Using the listing below, print exactly everything from the line with "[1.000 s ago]" down to the line with "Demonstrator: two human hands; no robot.", both included, and nothing more.
+++ Given data +++
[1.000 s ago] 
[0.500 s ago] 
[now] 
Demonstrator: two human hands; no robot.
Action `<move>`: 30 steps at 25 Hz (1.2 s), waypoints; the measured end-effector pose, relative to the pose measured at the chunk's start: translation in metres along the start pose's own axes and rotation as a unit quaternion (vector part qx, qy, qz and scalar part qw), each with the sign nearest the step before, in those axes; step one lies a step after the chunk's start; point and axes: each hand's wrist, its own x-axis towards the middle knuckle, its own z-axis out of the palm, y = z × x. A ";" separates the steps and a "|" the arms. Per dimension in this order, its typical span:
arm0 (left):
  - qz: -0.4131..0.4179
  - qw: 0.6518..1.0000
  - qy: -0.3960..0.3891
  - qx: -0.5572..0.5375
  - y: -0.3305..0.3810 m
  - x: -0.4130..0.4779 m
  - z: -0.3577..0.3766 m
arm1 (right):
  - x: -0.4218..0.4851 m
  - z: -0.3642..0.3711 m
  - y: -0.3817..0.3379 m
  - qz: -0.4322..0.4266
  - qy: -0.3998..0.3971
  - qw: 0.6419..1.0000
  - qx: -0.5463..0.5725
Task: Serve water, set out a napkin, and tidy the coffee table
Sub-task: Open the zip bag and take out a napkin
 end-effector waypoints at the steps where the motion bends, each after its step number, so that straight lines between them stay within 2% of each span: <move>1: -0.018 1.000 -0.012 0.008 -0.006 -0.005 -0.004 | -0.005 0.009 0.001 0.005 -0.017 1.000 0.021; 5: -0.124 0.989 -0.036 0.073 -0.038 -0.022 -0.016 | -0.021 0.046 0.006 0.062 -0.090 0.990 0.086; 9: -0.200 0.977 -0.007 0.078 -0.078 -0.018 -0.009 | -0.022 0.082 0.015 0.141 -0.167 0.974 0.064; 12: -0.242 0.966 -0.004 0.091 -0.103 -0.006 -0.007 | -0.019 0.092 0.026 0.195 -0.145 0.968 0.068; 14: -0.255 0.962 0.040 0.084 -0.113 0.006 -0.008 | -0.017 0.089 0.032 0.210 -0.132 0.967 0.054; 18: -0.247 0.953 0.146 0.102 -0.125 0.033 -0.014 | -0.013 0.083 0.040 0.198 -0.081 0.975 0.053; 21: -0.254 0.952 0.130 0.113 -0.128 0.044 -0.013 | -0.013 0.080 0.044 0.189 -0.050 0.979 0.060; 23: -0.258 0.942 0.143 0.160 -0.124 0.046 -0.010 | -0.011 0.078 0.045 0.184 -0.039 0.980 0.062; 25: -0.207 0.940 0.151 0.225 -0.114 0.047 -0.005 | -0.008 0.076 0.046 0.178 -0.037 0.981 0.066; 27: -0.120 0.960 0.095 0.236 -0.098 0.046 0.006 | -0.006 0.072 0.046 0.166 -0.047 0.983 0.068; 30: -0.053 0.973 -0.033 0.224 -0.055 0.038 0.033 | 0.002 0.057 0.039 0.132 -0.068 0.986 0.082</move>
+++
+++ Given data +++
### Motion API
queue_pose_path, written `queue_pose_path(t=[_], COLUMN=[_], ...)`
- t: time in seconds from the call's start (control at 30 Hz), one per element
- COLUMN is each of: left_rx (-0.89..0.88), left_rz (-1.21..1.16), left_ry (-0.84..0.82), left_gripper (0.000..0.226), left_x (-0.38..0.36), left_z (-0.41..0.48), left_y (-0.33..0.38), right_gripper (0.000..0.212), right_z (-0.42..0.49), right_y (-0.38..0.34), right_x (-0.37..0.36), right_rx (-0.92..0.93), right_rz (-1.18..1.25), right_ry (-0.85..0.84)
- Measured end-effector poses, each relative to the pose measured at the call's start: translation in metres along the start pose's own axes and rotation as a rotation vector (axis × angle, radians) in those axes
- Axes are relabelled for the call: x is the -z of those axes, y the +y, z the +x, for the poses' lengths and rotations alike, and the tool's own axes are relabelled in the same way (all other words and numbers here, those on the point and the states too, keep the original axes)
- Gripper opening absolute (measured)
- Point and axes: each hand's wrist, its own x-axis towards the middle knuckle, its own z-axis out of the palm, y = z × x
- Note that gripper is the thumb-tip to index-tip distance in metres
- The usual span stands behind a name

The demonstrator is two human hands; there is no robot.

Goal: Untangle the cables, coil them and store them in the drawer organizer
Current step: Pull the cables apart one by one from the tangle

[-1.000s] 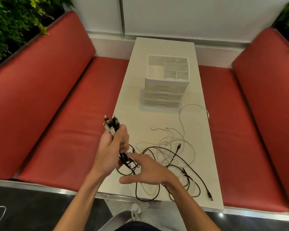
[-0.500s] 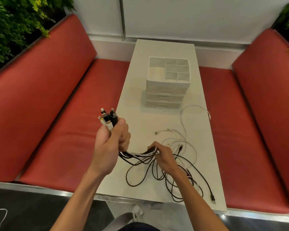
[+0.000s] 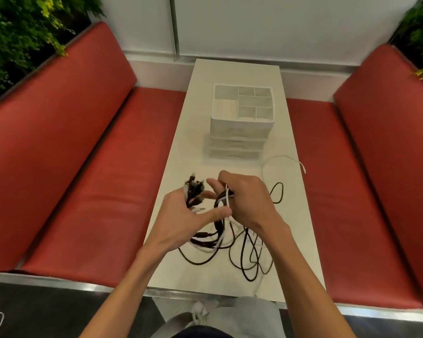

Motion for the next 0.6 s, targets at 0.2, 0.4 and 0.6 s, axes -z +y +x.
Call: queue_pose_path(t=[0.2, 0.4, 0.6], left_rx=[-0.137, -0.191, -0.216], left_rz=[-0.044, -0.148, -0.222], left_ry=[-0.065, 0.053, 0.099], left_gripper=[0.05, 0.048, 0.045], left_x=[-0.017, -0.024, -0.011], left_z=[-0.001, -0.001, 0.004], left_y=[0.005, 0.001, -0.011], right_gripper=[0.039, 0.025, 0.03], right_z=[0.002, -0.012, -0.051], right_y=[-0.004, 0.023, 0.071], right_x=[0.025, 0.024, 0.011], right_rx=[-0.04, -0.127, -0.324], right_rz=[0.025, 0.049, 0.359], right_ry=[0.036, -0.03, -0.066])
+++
Worked solution:
[1.000 s ago] 
[0.500 s ago] 
[now] 
Demonstrator: two human hands; no robot.

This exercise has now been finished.